» Work instruction: The material must be repeated exactly, with every line intact.

» Dataset section:
★ ★ ★

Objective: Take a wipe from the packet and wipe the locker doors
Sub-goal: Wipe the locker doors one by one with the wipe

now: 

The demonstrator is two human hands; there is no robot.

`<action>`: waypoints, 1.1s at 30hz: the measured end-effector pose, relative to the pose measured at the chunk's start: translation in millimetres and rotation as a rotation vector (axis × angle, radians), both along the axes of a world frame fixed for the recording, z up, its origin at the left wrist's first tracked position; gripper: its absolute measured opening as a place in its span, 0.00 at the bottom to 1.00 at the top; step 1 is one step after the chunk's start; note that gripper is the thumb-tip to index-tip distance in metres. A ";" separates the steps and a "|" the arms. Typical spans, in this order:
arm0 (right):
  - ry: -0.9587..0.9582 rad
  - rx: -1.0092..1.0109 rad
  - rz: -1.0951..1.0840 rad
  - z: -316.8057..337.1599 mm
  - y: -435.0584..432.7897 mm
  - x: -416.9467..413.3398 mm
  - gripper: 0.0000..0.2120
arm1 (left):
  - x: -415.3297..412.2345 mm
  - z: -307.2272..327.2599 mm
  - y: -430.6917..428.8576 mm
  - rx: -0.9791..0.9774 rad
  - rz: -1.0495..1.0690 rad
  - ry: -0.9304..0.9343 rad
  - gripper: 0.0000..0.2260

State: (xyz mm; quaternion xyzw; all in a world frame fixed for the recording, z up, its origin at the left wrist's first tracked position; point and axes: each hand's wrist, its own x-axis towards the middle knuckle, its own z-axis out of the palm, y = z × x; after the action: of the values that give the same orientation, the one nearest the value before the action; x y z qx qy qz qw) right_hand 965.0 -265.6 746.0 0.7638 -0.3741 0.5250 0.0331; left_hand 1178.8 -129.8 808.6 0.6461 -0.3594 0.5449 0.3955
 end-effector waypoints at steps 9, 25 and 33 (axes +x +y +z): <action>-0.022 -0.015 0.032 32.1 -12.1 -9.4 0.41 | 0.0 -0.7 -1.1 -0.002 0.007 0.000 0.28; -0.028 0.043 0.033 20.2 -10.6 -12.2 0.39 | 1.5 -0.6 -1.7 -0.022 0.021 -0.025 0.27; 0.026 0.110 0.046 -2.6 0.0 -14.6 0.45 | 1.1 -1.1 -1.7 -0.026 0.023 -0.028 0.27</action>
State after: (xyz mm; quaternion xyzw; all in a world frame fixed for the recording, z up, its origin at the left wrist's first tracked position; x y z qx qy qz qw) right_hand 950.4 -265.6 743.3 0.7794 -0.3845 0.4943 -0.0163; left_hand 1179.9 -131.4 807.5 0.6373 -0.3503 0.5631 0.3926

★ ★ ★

» Task answer:
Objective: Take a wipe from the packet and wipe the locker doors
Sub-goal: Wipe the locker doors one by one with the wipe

now: 

The demonstrator is two human hands; there is no robot.

`<action>`: waypoints, 1.1s at 30hz: the measured end-effector pose, relative to the pose measured at the chunk's start: translation in millimetres and rotation as a rotation vector (axis × angle, radians), both along the axes of a world frame fixed for the recording, z up, its origin at the left wrist's first tracked position; gripper: its absolute measured opening as a place in its span, 0.00 at the bottom to 1.00 at the top; step 1 is one step after the chunk's start; note that gripper is the thumb-tip to index-tip distance in metres. A ";" separates the steps and a "|" the arms. Typical spans, in this order:
arm0 (right):
  - ry: -0.9587..0.9582 rad
  - rx: -1.0092..1.0109 rad
  - rz: -1.0951..1.0840 rad
  - z: -316.8057..337.1599 mm
  - y: -435.0584..432.7897 mm
  - x: -416.9467..413.3398 mm
  - gripper: 0.0000..0.2120
arm1 (left):
  - x: -415.3297..412.2345 mm
  - z: -307.2272..327.2599 mm
  - y: -430.6917..428.8576 mm
  - rx: -0.9791..0.9774 rad
  - rz: -1.0495..1.0690 rad
  - ry: -0.9304..0.9343 rad
  - gripper: 0.0000..0.2260

State: (xyz mm; quaternion xyzw; all in a world frame fixed for the recording, z up, its origin at the left wrist's first tracked position; point and axes: each hand's wrist, its own x-axis towards the middle knuckle, its own z-axis out of the palm, y = z × x; after the action: of the values that give the same orientation, the one nearest the value before the action; x y z qx qy qz qw) right_hand 965.0 -265.6 746.0 0.7638 -0.3741 0.5250 0.0331; left_hand 1178.8 -129.8 808.6 0.6461 -0.3594 0.5449 0.3955
 end-effector waypoints at steps 9, 25 and 33 (axes +x +y +z): <action>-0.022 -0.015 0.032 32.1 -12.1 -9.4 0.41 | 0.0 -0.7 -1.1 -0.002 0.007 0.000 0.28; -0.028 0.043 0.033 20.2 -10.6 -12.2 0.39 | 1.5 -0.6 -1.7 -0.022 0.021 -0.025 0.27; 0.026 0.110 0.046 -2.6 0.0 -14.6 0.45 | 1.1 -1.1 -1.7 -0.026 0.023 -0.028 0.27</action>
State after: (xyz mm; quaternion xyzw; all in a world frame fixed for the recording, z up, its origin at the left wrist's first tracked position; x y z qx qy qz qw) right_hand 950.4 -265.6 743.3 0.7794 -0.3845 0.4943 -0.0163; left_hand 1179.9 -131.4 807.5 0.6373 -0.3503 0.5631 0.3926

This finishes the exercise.